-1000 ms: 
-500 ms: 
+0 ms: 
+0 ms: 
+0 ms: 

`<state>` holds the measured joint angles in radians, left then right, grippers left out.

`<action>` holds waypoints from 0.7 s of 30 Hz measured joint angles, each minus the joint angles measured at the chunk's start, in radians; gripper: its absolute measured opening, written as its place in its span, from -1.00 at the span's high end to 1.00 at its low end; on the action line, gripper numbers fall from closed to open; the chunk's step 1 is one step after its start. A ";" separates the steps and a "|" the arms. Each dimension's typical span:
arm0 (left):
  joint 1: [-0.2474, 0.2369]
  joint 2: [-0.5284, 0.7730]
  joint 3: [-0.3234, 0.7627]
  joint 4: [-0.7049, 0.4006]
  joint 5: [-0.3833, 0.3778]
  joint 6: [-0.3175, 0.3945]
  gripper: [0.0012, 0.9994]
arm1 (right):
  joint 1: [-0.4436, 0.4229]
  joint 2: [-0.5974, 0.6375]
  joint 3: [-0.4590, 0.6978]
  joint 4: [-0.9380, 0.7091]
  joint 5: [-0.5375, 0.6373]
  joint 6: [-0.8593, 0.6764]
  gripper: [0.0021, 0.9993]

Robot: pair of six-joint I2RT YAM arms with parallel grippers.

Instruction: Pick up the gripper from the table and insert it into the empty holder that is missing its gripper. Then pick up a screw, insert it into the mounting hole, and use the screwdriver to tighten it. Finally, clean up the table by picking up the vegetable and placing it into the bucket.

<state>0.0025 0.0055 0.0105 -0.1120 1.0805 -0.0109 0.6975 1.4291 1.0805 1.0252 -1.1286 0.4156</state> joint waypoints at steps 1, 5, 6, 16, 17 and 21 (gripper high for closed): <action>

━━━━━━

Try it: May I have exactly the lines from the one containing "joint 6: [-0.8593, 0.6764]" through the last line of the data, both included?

Solution to the exercise:
  joint 6: [-0.8593, 0.6764]
  gripper: [0.0021, 0.9993]

Robot: pair of six-joint I2RT YAM arms with parallel grippers.

Instruction: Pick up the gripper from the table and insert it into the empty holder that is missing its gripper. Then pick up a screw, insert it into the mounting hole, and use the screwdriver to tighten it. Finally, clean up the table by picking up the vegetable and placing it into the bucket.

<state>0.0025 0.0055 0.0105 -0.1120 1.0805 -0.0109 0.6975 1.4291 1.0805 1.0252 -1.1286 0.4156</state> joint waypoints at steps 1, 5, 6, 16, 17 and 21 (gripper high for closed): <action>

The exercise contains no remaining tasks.